Nacherfüllungsangebot abgelehnt

Obwohl der Verkäufer die Beseitigung der vorhandenen Mängel im Wege der Nacherfüllung anbot, lehnte der Käufer dies mit der Begründung ab, wegen der Vielzahl der Mängel handele es sich um ein sog. Montagsauto. In diesem Fall sei der Rücktritt vom Kaufvertrag auch ohne eine vorherige Fristsetzung zur Mängelbeseitigung zulässig. Da der Verkäufer jedoch den Rücktritt weiterhin ablehnte, verlangte der Käufer im Klagewege die Rückzahlung des Kaufpreises (abzüglich Wertminderung), Zug um Zug gegen Rückgabe des Wohnmobils. 

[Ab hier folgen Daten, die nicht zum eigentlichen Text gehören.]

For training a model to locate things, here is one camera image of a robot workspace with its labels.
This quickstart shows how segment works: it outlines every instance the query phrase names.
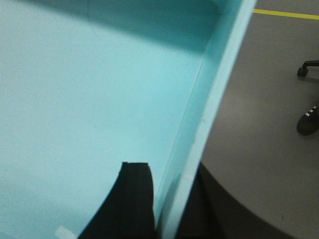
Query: yellow floor line
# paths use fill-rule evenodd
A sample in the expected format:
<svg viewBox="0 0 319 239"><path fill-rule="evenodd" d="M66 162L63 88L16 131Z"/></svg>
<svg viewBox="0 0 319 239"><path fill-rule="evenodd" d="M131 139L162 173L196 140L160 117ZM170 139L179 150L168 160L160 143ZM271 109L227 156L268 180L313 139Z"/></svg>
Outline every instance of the yellow floor line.
<svg viewBox="0 0 319 239"><path fill-rule="evenodd" d="M271 10L263 10L263 9L254 9L253 13L319 20L319 15L302 14L302 13L285 12L285 11L271 11Z"/></svg>

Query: chair caster
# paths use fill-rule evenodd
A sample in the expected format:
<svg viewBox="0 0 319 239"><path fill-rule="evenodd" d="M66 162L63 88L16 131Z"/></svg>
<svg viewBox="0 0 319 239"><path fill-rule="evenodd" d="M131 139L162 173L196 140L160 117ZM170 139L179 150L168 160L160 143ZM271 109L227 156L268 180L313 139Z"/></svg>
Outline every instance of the chair caster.
<svg viewBox="0 0 319 239"><path fill-rule="evenodd" d="M297 76L305 77L308 74L307 68L300 67L297 73Z"/></svg>

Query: chair leg
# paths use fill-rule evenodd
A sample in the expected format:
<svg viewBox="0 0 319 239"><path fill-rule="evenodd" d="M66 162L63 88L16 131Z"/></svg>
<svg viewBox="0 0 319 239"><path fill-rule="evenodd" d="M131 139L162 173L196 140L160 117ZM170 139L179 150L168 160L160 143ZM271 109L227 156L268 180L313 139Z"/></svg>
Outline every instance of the chair leg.
<svg viewBox="0 0 319 239"><path fill-rule="evenodd" d="M297 76L305 77L308 74L308 66L319 66L319 60L305 61L303 66L299 68Z"/></svg>

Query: office chair base
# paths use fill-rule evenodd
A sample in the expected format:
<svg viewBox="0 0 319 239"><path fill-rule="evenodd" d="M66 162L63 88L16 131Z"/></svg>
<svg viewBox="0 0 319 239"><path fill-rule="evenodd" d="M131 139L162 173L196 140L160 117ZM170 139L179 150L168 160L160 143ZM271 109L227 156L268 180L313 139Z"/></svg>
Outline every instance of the office chair base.
<svg viewBox="0 0 319 239"><path fill-rule="evenodd" d="M302 68L300 67L298 72L297 72L297 76L301 76L301 77L305 77L308 74L308 69L307 68Z"/></svg>

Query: white tape
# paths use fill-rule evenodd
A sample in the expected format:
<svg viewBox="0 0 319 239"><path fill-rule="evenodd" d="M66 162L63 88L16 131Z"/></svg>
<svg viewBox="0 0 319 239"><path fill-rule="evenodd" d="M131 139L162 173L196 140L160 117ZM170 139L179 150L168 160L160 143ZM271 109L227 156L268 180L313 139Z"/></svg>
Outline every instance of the white tape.
<svg viewBox="0 0 319 239"><path fill-rule="evenodd" d="M59 226L55 232L55 236L60 239L76 239L77 236L64 226Z"/></svg>

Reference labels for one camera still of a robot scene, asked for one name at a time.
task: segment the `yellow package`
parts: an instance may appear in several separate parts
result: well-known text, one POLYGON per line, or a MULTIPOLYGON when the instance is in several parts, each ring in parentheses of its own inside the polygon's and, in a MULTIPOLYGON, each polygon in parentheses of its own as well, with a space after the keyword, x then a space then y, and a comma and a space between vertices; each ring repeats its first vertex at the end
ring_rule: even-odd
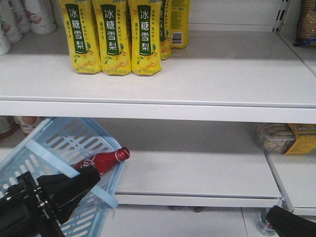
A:
POLYGON ((162 0, 160 10, 160 51, 163 60, 171 56, 171 0, 162 0))
POLYGON ((171 47, 184 48, 189 42, 190 0, 171 0, 171 47))
POLYGON ((58 0, 72 66, 79 74, 101 71, 99 39, 91 0, 58 0))
POLYGON ((102 71, 112 76, 131 72, 126 0, 92 0, 97 19, 102 71))
POLYGON ((128 0, 132 25, 132 71, 151 76, 161 70, 161 0, 128 0))
POLYGON ((286 155, 307 154, 316 148, 316 124, 288 124, 295 135, 294 144, 286 151, 286 155))

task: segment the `white bottle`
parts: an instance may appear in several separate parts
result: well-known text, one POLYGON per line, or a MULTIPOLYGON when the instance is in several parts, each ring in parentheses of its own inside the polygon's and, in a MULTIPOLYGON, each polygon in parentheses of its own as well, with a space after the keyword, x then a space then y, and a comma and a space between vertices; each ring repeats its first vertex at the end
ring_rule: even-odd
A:
POLYGON ((15 20, 12 7, 7 0, 0 0, 0 14, 2 16, 2 29, 10 43, 17 43, 22 39, 22 33, 15 20))
POLYGON ((26 16, 26 12, 21 0, 8 0, 12 4, 12 8, 15 14, 16 22, 21 32, 24 34, 30 31, 29 19, 26 16))
POLYGON ((23 5, 34 34, 46 35, 54 32, 56 24, 49 0, 23 0, 23 5))
MULTIPOLYGON (((2 17, 0 14, 0 26, 2 25, 2 17)), ((0 27, 0 56, 8 53, 11 49, 11 43, 4 35, 2 27, 0 27)))

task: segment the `shelf bracket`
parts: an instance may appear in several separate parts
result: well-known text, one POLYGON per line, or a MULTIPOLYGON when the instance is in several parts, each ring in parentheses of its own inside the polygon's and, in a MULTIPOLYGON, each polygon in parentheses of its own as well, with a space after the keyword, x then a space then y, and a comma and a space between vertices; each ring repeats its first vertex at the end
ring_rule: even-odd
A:
POLYGON ((285 15, 288 9, 288 6, 290 5, 290 0, 280 0, 280 8, 278 10, 277 16, 276 16, 276 21, 273 26, 272 32, 278 32, 279 29, 281 28, 283 21, 285 19, 285 15))

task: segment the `plastic basket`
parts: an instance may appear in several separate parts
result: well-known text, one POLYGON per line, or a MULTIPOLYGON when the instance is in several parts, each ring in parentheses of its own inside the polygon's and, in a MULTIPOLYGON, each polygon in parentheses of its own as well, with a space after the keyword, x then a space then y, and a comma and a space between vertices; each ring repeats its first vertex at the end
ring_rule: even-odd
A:
MULTIPOLYGON (((69 165, 94 153, 115 151, 121 146, 91 118, 48 118, 26 137, 0 164, 0 196, 17 183, 16 177, 30 171, 34 179, 42 175, 78 173, 69 165)), ((124 162, 101 177, 101 181, 79 203, 69 221, 61 226, 66 237, 99 237, 124 162)))

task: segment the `red bottle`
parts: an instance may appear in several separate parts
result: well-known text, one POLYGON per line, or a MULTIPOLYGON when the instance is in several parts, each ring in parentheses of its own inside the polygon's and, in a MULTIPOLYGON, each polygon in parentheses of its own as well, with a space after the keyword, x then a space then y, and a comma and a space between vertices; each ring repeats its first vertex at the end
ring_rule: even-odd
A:
POLYGON ((73 168, 80 169, 89 165, 97 168, 100 175, 108 172, 114 165, 129 158, 129 150, 126 147, 110 153, 97 153, 87 159, 73 165, 73 168))

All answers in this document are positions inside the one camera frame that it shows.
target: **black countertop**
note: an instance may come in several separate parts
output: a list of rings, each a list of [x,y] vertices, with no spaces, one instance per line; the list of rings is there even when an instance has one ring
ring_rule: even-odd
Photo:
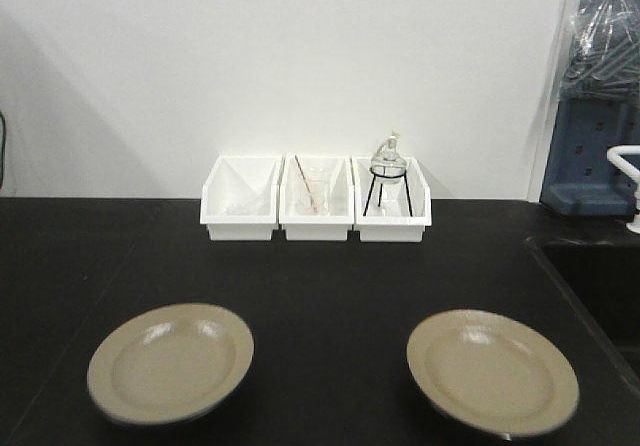
[[[192,200],[0,200],[0,441],[8,445],[503,444],[434,411],[412,380],[412,329],[474,308],[550,339],[580,385],[575,416],[537,445],[638,445],[640,398],[525,244],[633,241],[619,219],[519,201],[433,203],[422,243],[211,242]],[[131,429],[86,390],[100,342],[128,319],[219,304],[251,327],[237,391],[189,424]]]

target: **plate rim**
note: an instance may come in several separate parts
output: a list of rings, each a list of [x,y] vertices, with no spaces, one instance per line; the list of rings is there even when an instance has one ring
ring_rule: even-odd
[[[551,409],[548,414],[550,418],[546,423],[535,426],[535,422],[528,425],[527,421],[519,421],[520,424],[516,427],[513,427],[513,425],[512,427],[506,427],[504,425],[499,426],[497,422],[482,421],[478,420],[477,417],[474,418],[473,414],[461,413],[460,408],[452,406],[452,402],[447,401],[446,399],[443,400],[441,393],[438,391],[438,387],[434,384],[434,381],[429,378],[429,373],[426,371],[426,365],[422,364],[424,363],[424,360],[421,358],[424,358],[424,355],[427,354],[429,344],[420,344],[420,341],[424,340],[423,335],[425,334],[425,331],[433,330],[437,332],[437,330],[442,327],[442,325],[438,323],[446,323],[449,318],[474,318],[476,319],[476,323],[478,321],[489,320],[496,324],[507,324],[509,327],[523,333],[523,335],[535,338],[539,342],[538,346],[543,345],[543,347],[548,349],[549,355],[554,358],[551,362],[552,370],[549,372],[551,374],[554,388],[559,387],[560,391],[557,391],[556,389],[556,394],[554,394],[552,398],[552,403],[554,399],[556,399],[556,402],[553,403],[550,408],[547,408],[553,409]],[[577,410],[580,398],[580,388],[575,370],[569,360],[549,339],[535,329],[521,323],[520,321],[516,321],[498,313],[478,309],[452,309],[430,315],[418,323],[411,332],[409,340],[407,341],[406,354],[409,369],[414,381],[429,401],[432,402],[435,409],[466,424],[467,426],[489,434],[498,435],[501,438],[526,438],[549,433],[566,424],[574,416]],[[543,362],[548,368],[549,362]],[[505,423],[509,422],[508,419],[504,419],[503,421]]]
[[[113,365],[119,353],[146,329],[176,319],[209,319],[226,330],[235,347],[230,370],[209,393],[185,405],[151,411],[121,398],[112,387]],[[97,408],[110,420],[129,425],[151,426],[199,418],[223,401],[246,376],[253,360],[254,341],[246,322],[233,311],[208,303],[179,303],[161,306],[135,316],[114,329],[93,353],[87,368],[87,389]]]

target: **sink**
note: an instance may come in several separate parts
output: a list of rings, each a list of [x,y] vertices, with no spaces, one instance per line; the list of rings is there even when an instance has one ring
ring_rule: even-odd
[[[546,242],[538,248],[555,269],[549,272],[565,297],[596,339],[609,347],[609,357],[623,378],[640,393],[638,243]]]

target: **white wall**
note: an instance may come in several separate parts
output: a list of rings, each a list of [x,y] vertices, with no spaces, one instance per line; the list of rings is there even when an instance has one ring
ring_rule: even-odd
[[[0,0],[3,195],[199,197],[220,153],[527,197],[564,0]]]

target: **blue container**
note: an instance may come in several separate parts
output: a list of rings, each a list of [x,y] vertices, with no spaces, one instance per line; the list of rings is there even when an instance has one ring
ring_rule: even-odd
[[[602,100],[562,101],[540,201],[568,216],[629,215],[636,185],[607,160],[607,149],[640,144],[640,112]],[[640,157],[627,159],[640,167]]]

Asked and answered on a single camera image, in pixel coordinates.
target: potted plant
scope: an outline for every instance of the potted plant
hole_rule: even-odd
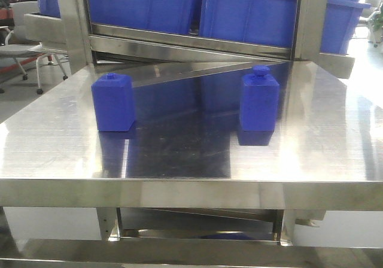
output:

Fristsetzung zur Nacherfüllung war zumutbar

Sowohl die erste Instanz und als auch die hiergegen eingelegte Berufung blieben erfolglos. Nach Auffassung der Richter war ein Nacherfüllungsverlangen weder entbehrlich noch unzumutbar.

  • Bevor ein Käufer wegen auftretender Mängel vom Vertrag zurücktreten kann und der Vertrag rückabgewickelt werden muss, ist dem Verkäufer von Gesetzes wegen grundsätzlich vorher die Möglichkeit einzuräumen, den Mangel im Wege der Nachbesserung zu beheben (§ 323 Abs. 1 BGB).

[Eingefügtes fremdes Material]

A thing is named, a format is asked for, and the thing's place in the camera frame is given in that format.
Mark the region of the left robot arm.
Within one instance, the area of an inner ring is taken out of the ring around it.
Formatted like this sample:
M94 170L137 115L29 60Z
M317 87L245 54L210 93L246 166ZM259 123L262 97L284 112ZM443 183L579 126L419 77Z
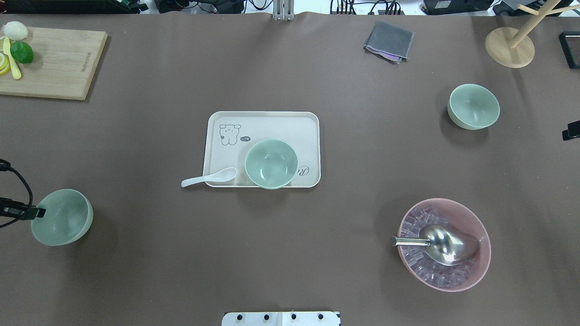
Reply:
M44 218L46 209L33 205L33 193L29 184L25 181L23 176L12 167L12 164L4 159L0 159L0 171L14 173L27 190L29 196L28 202L15 201L6 197L0 198L0 216L12 219L1 224L0 227L7 227L17 221L33 221L35 219Z

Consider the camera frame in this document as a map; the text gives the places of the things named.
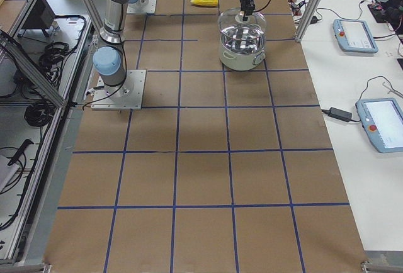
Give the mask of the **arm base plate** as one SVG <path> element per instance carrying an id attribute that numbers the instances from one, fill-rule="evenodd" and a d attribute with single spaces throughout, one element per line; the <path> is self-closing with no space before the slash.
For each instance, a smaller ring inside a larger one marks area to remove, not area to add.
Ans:
<path id="1" fill-rule="evenodd" d="M 126 110 L 142 108 L 146 70 L 127 70 L 127 78 L 122 87 L 104 87 L 103 80 L 98 77 L 98 86 L 94 102 L 90 104 L 93 110 Z"/>
<path id="2" fill-rule="evenodd" d="M 154 14 L 157 0 L 129 0 L 127 14 Z"/>

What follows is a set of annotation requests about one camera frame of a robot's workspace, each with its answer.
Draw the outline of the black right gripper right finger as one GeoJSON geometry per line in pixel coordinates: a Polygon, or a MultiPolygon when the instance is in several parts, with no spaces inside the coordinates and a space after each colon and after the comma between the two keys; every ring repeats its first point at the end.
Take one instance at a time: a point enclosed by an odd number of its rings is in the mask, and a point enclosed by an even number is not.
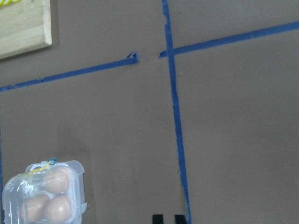
{"type": "Polygon", "coordinates": [[[176,214],[175,215],[175,224],[187,224],[185,215],[176,214]]]}

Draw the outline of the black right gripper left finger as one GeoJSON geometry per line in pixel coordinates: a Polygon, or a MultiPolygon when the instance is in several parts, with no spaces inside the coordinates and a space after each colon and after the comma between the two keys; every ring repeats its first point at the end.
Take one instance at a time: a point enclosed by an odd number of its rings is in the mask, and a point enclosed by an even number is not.
{"type": "Polygon", "coordinates": [[[163,224],[163,214],[154,214],[152,216],[152,224],[163,224]]]}

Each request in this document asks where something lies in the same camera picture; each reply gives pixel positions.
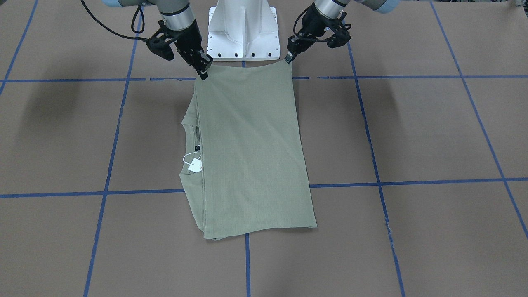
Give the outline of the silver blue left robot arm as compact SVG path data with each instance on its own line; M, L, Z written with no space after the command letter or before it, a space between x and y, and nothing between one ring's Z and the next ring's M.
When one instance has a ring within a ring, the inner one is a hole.
M287 41L285 62L290 64L315 43L325 43L328 48L342 47L351 40L351 25L345 23L347 6L361 5L370 11L387 14L399 0L315 0L305 8L292 26L292 36Z

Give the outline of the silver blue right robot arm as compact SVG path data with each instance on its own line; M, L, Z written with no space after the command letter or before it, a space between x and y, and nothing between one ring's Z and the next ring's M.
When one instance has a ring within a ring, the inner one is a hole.
M140 38L151 53L171 61L175 58L172 45L200 79L206 80L213 58L202 47L202 36L196 16L188 0L104 0L109 7L136 6L142 14L144 6L156 6L162 19L160 28L148 39Z

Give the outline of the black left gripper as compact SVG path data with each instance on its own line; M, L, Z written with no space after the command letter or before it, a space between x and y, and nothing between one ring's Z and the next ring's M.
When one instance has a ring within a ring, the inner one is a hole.
M302 17L302 28L294 29L294 35L288 39L288 53L285 62L290 64L300 53L305 52L317 37L325 34L325 28L334 28L337 19L336 6L309 6L299 15Z

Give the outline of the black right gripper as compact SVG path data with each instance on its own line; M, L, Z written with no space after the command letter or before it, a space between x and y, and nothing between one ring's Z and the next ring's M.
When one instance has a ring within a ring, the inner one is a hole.
M202 47L202 36L198 24L192 23L188 28L177 32L180 34L174 42L177 52L189 66L198 70L200 79L206 80L209 77L207 71L213 58L206 54Z

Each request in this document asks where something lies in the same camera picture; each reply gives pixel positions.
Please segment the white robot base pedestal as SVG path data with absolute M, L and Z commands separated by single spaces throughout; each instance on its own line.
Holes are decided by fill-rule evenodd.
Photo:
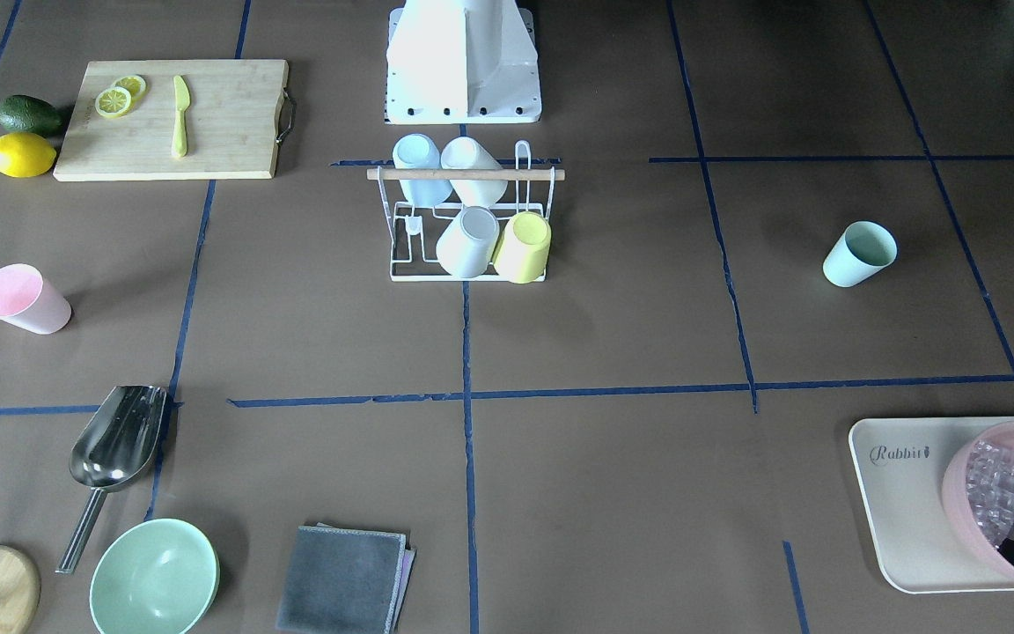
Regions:
M 515 1 L 407 1 L 389 15 L 384 120 L 524 124 L 542 115 L 538 39 Z

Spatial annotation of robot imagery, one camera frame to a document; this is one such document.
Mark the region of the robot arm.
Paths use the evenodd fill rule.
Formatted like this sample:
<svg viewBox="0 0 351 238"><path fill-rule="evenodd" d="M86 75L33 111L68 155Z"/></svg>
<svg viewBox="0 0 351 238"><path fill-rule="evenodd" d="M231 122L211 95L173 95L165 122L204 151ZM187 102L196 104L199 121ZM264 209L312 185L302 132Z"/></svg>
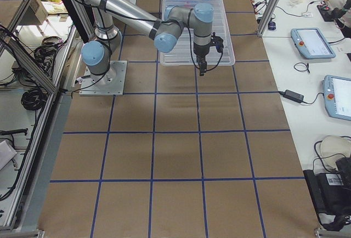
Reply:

  • Nur unter besonderen Umständen ist eine weitere Nacherfüllung entweder nach § 323 Abs. 2 BGB entbehrlich oder nach § 440 Satz 2 BGB unzumutbar

Mangel ist nicht gleich Mangel 

Die Einschätzung der „besonderen Umstände“ unterliegt der Bewertung des Tatrichters. Diese war nach Auffassung der BGH-Richter rechtsfehlerfrei. Damit hatte auch die Revision keinen Erfolg. Eine Fristsetzung zur Nacherfüllung ist bei einem sog. Montagsauto nur dann als ausnahmsweise unzumutbar zu werten, wenn aus Sicht eines verständigen Käufers der bisherige Geschehensablauf die Befürchtung rechtfertigt, es handele sich bei dem Neuwagen um ein Fahrzeug, das wegen seiner auf herstellungsbedingten Qualitätsmängeln beruhenden Fehleranfälligkeit insgesamt mangelhaft ist und auch zukünftig nicht frei von herstellungsbedingten Mängeln sein wird.

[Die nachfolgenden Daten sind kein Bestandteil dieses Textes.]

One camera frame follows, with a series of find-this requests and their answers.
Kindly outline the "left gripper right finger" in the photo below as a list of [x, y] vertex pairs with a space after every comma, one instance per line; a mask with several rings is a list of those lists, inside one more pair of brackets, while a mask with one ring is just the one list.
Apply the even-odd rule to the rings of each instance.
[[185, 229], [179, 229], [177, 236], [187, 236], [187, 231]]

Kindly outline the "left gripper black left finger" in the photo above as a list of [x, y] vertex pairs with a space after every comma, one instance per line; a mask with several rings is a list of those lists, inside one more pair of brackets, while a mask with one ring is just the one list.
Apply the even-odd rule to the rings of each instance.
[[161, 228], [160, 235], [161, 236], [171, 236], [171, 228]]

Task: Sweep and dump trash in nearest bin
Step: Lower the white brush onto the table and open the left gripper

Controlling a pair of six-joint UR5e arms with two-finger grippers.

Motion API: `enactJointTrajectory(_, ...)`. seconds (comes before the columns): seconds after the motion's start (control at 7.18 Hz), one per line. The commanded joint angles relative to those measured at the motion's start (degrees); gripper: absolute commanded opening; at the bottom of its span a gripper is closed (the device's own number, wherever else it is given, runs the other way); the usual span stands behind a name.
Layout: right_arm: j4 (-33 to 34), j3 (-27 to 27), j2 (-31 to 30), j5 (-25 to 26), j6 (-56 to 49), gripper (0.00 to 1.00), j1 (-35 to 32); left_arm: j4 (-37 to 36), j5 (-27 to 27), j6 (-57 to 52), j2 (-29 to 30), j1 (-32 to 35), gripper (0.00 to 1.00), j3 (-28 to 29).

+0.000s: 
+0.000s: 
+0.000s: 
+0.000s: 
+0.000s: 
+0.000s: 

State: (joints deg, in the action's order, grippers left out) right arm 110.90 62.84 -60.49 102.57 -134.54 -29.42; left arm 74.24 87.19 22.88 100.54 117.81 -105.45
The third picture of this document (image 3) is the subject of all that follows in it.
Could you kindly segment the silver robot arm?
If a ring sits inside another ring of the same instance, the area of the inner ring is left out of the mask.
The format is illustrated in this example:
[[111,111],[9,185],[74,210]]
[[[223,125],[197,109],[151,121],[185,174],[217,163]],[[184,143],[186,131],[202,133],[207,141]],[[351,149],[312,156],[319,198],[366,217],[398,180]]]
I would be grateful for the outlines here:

Funktionsweise des Fahrzeugs nicht betroffen

Hierbei kommt es nicht auf die Anzahl der Mängel an, sondern auf die Art und Schwere. Die meisten der beanstandeten Mängel betrafen „nur“ die Optik und Ausstattung des Fahrzeugs und nicht die technische Funktionstüchtigkeit. Diese, wenn auch sehr vielen Mängel, seien daher als Bagatellprobleme einzustufen gewesen.

„Lästigkeitswert“  bleibt unbeachtet

Die Vorinstanz hatte den Mängeln zwar einen "Lästigkeitswert" beigemessen, dieser muss aber auch nach Auffassung der BGH-Richter unbeachtet bleiben.

Fazit: Kleinvieh macht zwar auch Mist, viele kleine Mängel rechtfertigen aber keinen sofortigen Rücktritt. 

(BGH, Urteil v. 23.1.2013, VIII ZR 140/12).